▶ [WHAT THE TASK REQUIRES]: Once the line containing "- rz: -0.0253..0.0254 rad" is found in the records below, return it and each following line exactly, up to and including the line containing "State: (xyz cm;", and nothing else.

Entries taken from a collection
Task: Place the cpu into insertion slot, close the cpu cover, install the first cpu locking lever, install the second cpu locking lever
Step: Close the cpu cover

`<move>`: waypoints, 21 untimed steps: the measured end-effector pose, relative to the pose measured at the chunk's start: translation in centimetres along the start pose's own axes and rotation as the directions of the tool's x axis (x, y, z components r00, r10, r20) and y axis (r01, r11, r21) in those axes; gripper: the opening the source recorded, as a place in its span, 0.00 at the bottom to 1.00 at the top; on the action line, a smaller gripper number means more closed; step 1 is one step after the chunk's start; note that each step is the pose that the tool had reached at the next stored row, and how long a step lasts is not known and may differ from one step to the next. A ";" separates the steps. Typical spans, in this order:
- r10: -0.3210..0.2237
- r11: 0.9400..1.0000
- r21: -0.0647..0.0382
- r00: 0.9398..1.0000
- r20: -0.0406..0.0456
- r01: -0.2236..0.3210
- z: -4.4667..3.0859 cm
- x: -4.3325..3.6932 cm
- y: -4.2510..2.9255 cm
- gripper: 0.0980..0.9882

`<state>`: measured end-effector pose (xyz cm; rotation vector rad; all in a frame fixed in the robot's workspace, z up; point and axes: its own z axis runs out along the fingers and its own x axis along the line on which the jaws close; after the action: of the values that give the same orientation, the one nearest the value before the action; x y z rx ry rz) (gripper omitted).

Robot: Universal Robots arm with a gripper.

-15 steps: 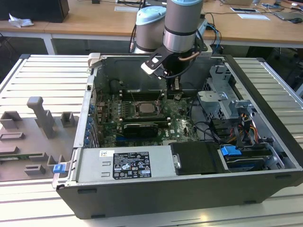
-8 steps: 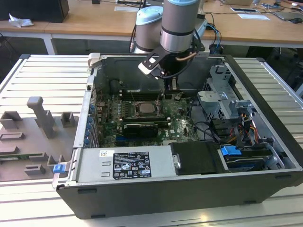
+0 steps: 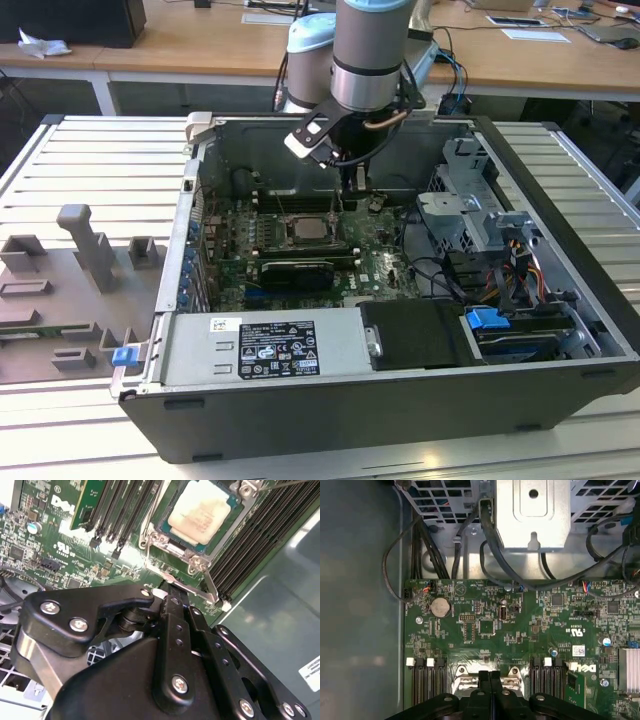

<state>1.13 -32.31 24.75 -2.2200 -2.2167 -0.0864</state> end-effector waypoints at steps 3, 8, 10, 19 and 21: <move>0.000 1.000 0.000 1.000 0.000 0.000 0.00 0.00 -0.41 0.01; 0.000 1.000 0.000 1.000 0.000 0.000 0.31 -0.02 -1.67 0.01; 0.000 1.000 0.000 1.000 0.000 0.000 0.80 -0.03 -2.27 0.01; 0.000 1.000 0.000 1.000 0.000 0.000 1.64 -0.05 -3.98 0.01; 0.000 1.000 0.000 1.000 0.001 0.000 1.64 -0.05 -4.12 0.01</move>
<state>-2.92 -32.28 22.97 -2.2203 -2.2169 -0.0859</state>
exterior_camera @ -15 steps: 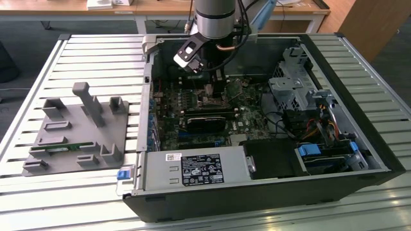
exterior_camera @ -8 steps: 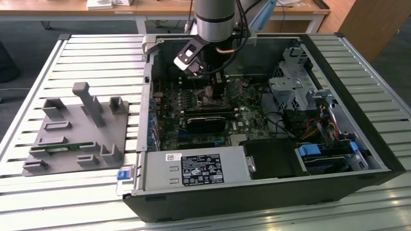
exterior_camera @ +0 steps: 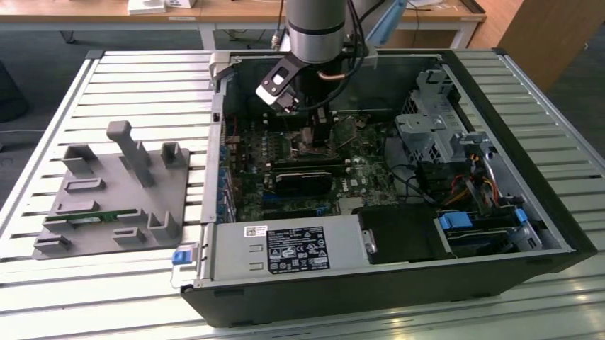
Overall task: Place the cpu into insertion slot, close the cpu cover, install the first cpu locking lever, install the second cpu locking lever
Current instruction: 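Place the cpu into insertion slot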
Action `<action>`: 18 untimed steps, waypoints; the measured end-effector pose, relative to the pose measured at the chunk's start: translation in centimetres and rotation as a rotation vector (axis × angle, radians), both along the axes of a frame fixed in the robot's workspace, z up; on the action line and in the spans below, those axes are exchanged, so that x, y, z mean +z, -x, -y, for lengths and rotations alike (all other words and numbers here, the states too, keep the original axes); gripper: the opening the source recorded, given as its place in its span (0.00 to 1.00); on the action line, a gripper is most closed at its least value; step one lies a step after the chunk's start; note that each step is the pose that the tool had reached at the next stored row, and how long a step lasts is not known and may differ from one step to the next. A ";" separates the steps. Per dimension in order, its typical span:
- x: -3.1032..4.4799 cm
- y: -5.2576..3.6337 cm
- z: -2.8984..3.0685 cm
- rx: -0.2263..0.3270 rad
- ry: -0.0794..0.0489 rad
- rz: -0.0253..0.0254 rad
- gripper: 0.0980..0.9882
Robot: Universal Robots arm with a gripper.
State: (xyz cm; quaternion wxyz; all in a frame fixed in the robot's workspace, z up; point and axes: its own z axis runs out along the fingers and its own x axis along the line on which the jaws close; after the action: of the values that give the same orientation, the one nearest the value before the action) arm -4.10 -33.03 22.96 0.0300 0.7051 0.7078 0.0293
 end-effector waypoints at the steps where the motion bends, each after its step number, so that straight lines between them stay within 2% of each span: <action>1: -0.02 0.00 0.00 0.000 0.000 -0.0001 0.49; 18: -0.64 0.05 -0.01 0.000 0.000 -0.0001 0.49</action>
State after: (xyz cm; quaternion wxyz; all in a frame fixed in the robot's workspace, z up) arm -4.15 -33.02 22.32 0.0300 0.7052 0.7078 0.0293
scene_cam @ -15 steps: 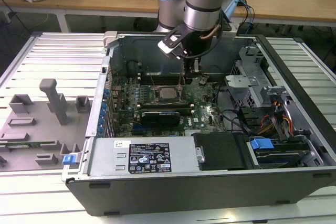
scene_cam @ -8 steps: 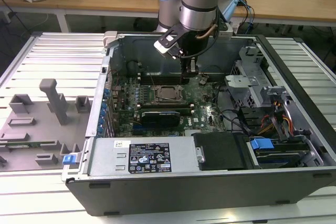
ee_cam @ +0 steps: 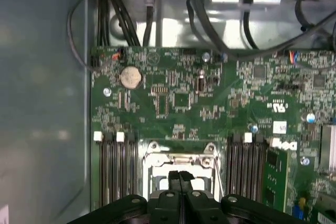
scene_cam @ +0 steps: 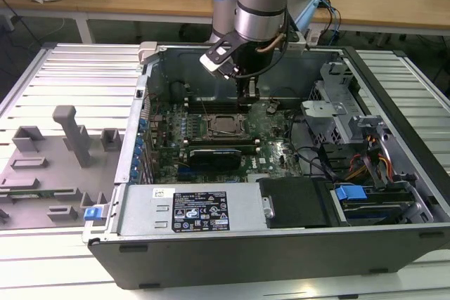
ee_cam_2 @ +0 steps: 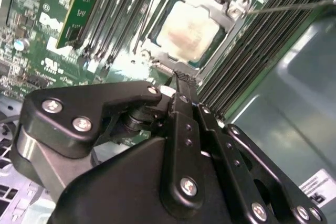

▶ [TASK SOLUTION]:
- rz: -0.0253..0.0254 rad
- gripper: 0.0980..0.9882
Robot: Universal Robots arm with a gripper.
State: (xyz cm; quaternion wxyz; all in a frame fixed in the robot's workspace, z up; point and axes: its own z axis runs out along the fingers and its own x axis along the line on which the jaws close; after the action: of the values that give the same orientation, the one nearest the value before the action) arm -4.10 -33.03 22.96 0.0300 0.7051 0.7078 0.0293

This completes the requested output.